- What you should do:
Your job with the data below: print everything from the line that holds "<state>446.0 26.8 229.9" down to the line that holds "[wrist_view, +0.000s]", ends included, exactly, and nothing else.

- Data for the task:
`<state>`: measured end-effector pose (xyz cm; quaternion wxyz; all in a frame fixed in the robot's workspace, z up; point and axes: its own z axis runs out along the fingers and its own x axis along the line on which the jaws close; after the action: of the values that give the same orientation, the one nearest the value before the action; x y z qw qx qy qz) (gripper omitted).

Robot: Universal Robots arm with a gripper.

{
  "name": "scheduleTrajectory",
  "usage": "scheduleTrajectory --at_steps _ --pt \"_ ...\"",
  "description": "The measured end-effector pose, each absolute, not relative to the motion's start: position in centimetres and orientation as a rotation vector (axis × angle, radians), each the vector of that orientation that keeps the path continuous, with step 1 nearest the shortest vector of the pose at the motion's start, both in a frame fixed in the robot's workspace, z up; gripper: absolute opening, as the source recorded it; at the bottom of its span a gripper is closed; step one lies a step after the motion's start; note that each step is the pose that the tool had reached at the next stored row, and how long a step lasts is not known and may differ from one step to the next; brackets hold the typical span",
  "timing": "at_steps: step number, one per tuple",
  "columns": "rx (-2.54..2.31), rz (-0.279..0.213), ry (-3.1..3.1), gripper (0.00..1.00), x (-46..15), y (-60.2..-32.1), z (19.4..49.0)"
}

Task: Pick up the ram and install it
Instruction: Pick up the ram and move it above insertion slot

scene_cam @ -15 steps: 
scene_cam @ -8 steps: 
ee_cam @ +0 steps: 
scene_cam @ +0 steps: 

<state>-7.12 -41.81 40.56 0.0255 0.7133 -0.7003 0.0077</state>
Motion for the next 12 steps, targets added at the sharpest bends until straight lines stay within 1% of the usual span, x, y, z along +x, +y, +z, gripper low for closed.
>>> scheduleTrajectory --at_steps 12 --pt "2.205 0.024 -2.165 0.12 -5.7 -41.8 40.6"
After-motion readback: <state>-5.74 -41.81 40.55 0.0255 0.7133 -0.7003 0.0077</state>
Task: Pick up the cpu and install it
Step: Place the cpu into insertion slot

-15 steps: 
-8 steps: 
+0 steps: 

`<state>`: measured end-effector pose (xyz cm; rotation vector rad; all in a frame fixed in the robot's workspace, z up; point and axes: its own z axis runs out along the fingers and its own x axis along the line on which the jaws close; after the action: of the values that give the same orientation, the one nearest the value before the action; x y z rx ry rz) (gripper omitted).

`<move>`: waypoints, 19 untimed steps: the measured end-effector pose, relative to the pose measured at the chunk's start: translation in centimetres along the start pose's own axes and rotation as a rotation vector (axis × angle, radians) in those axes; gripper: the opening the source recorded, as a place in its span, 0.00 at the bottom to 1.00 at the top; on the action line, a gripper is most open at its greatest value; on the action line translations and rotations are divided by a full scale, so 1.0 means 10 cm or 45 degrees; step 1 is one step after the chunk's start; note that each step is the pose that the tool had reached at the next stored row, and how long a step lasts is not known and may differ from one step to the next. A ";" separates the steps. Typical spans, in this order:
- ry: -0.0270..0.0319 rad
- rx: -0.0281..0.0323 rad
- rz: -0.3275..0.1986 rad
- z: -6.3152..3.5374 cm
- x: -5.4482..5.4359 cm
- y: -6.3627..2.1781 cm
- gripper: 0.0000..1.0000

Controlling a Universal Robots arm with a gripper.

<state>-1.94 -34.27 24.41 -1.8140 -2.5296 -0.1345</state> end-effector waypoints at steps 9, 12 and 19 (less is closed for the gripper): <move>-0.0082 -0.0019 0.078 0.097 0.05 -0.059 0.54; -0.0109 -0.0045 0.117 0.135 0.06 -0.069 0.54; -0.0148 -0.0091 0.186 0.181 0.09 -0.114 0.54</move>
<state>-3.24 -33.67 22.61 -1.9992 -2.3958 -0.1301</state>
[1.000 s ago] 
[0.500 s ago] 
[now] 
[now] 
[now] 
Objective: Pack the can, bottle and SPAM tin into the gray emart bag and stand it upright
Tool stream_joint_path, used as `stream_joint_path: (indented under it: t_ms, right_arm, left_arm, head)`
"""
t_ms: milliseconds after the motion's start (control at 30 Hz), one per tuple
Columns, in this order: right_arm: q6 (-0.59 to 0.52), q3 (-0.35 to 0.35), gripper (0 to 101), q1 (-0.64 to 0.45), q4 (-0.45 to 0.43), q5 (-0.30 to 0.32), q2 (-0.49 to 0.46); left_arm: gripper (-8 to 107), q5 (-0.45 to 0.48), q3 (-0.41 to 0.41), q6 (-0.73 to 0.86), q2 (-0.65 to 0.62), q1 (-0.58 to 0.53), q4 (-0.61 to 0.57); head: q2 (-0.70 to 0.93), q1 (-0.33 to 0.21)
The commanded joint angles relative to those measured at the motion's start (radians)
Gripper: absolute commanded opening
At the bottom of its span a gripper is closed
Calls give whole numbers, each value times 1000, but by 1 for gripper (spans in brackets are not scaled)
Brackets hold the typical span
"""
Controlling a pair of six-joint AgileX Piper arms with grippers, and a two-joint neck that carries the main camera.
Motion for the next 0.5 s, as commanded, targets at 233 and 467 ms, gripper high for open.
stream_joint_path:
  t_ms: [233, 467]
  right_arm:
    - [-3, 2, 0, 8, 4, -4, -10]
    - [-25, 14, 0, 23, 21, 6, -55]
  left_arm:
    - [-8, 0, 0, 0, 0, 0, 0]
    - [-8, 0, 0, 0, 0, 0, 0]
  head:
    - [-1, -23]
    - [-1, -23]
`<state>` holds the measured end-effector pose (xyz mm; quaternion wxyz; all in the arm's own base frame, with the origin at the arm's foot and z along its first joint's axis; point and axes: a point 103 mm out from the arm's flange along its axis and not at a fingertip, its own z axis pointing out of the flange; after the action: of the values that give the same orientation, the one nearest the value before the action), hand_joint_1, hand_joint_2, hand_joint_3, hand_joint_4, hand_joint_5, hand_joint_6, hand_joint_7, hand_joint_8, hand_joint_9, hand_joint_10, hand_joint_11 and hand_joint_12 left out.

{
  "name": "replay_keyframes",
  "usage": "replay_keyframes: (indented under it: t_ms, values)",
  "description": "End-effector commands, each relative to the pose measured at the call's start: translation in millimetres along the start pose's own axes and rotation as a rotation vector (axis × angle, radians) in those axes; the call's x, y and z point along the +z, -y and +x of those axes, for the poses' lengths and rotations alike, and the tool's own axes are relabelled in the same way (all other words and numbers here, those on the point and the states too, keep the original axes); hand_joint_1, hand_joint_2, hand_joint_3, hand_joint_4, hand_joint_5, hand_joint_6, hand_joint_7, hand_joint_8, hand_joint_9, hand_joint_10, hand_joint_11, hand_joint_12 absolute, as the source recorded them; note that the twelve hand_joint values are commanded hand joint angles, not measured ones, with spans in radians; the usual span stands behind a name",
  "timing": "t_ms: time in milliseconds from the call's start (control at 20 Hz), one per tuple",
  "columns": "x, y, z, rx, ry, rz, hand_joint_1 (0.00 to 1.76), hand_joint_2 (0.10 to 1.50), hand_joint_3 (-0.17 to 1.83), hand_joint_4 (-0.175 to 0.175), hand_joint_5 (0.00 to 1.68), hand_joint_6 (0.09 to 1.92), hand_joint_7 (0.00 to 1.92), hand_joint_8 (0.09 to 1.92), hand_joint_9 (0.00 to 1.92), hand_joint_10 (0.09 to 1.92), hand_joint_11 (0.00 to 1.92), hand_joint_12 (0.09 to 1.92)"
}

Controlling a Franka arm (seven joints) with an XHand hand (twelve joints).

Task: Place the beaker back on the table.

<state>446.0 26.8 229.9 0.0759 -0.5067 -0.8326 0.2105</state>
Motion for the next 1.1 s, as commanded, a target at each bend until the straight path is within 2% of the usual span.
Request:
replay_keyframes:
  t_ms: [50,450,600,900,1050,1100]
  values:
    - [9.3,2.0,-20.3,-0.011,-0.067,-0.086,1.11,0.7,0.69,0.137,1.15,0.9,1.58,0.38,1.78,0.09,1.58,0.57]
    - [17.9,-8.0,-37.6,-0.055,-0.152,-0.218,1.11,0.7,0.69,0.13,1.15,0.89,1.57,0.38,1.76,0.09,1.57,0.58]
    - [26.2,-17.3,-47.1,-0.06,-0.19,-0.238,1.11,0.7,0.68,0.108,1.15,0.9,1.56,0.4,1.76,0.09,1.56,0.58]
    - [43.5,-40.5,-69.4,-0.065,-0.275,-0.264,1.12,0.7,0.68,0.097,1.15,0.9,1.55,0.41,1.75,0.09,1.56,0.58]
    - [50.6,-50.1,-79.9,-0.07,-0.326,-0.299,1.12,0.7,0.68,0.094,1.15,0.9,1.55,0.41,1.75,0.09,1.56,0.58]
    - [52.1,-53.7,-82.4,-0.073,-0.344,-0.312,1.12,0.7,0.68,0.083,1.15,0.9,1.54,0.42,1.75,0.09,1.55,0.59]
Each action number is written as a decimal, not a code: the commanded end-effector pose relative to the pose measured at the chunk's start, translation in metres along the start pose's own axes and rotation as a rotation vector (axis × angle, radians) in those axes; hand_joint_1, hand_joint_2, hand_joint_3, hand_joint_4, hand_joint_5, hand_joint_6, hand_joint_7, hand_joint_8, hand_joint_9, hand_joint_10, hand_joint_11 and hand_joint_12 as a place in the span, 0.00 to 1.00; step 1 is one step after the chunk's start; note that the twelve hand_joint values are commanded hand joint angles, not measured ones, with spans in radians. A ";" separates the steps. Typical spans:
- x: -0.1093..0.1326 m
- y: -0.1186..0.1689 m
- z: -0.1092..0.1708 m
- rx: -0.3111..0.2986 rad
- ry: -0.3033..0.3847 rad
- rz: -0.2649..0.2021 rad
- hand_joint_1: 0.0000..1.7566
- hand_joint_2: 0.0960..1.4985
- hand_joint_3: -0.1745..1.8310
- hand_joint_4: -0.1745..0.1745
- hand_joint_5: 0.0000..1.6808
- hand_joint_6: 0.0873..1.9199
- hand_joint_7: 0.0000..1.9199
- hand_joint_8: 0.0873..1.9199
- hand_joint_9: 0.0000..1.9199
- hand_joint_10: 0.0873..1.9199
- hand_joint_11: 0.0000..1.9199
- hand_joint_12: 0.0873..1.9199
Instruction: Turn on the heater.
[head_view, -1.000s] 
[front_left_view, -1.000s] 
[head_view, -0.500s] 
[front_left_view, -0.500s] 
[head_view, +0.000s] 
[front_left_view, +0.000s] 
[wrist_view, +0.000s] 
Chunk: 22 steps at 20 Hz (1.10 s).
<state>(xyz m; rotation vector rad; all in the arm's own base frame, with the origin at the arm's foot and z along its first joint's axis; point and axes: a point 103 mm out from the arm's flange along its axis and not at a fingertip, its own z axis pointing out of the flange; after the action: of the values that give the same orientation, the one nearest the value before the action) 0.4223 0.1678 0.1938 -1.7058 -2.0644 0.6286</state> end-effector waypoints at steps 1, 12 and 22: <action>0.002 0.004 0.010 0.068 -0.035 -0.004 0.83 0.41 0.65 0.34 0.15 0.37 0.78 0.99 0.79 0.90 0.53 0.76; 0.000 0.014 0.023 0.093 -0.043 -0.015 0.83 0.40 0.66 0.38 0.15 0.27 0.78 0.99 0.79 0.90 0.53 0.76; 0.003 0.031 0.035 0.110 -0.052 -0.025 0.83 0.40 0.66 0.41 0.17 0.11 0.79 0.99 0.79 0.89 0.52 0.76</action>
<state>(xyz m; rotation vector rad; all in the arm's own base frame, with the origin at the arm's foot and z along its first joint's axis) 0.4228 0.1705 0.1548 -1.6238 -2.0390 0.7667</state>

- Response area:
<state>446.0 26.8 229.9 0.0759 -0.5067 -0.8326 0.2105</state>
Motion for the next 1.1 s, as commanded, a target at each bend until the straight path is within 2% of the usual span.
Request:
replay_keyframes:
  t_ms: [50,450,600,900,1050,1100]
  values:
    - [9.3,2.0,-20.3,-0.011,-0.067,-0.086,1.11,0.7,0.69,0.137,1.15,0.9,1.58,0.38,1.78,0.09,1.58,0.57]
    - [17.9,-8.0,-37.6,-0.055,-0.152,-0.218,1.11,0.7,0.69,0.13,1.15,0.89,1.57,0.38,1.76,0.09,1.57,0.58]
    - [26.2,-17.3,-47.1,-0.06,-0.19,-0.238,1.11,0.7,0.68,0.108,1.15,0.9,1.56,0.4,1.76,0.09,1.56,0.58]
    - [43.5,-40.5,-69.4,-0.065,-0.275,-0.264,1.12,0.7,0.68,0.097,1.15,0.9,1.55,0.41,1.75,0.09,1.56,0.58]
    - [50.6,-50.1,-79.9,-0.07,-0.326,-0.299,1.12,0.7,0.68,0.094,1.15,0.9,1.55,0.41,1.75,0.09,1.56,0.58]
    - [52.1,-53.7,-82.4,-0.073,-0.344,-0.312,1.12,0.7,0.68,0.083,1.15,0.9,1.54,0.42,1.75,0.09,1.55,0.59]
Each action number is written as a decimal, not a code: the commanded end-effector pose relative to the pose measured at the chunk's start, translation in metres along the start pose's own axes and rotation as a rotation vector (axis × angle, radians) in those axes; hand_joint_1, hand_joint_2, hand_joint_3, hand_joint_4, hand_joint_5, hand_joint_6, hand_joint_7, hand_joint_8, hand_joint_9, hand_joint_10, hand_joint_11 and hand_joint_12 as a place in the span, 0.00 to 1.00; step 1 is one step after the chunk's start; note that the twelve hand_joint values are commanded hand joint angles, not measured ones, with spans in radians. A ";" separates the steps. Typical spans:
- x: -0.1093..0.1326 m
- y: -0.1186..0.1689 m
- z: -0.1092..0.1708 m
- rx: -0.3111..0.2986 rad
- ry: -0.3033..0.3847 rad
- rz: -0.2649..0.2021 rad
- hand_joint_1: 0.0000..1.7566
- hand_joint_2: 0.0960..1.4985
- hand_joint_3: -0.1745..1.8310
- hand_joint_4: -0.1745..0.1745
- hand_joint_5: 0.0000..1.6808
- hand_joint_6: 0.0873..1.9199
- hand_joint_7: 0.0000..1.9199
- hand_joint_8: 0.0873..1.9199
- hand_joint_9: 0.0000..1.9199
- hand_joint_10: 0.0873..1.9199
- hand_joint_11: 0.0000..1.9199
- hand_joint_12: 0.0873..1.9199
Instruction: Turn on the heater.
[head_view, -1.000s] 
[front_left_view, -1.000s] 
[head_view, -0.500s] 
[front_left_view, -0.500s] 
[head_view, +0.000s] 
[front_left_view, +0.000s] 
[wrist_view, +0.000s] 

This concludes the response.